**Work required:**
An exact copy of the listing is required, with its pictures removed.

**Given information:**

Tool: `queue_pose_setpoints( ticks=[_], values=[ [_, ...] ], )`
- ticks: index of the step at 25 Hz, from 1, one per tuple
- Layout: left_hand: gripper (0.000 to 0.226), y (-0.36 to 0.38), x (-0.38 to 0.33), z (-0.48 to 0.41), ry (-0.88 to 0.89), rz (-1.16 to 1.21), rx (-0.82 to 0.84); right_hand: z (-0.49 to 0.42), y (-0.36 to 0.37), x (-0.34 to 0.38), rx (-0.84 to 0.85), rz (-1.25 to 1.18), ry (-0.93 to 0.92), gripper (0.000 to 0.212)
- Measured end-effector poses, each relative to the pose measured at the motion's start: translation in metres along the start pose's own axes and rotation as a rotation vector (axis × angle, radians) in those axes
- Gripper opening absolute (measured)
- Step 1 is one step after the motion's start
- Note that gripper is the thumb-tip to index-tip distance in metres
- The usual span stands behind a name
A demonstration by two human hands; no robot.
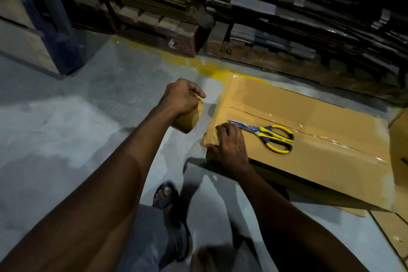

**Task response:**
Tool: `queue_pose_setpoints( ticks=[_], values=[ [_, ...] ], )`
- ticks: index of the step at 25 Hz, from 1, one per tuple
- Layout: left_hand: gripper (0.000 to 0.226), y (-0.36 to 0.38), x (-0.38 to 0.33), z (-0.48 to 0.41), ry (-0.88 to 0.89), rz (-1.16 to 1.21), rx (-0.82 to 0.84); right_hand: z (-0.49 to 0.42), y (-0.36 to 0.37), x (-0.34 to 0.38), rx (-0.84 to 0.85), rz (-1.25 to 1.18), ry (-0.93 to 0.92), gripper (0.000 to 0.212)
- Measured end-effector poses, each relative to the pose measured at the motion's start: translation in metres along the start pose's own axes and rotation as a rotation vector (axis × angle, radians) in those axes
- Gripper opening absolute (measured)
- Step 1 is one step after the motion's start
- Note that gripper is the thumb-tip to index-tip distance in metres
- The usual span stands behind a name
A demonstration by two human hands; no robot.

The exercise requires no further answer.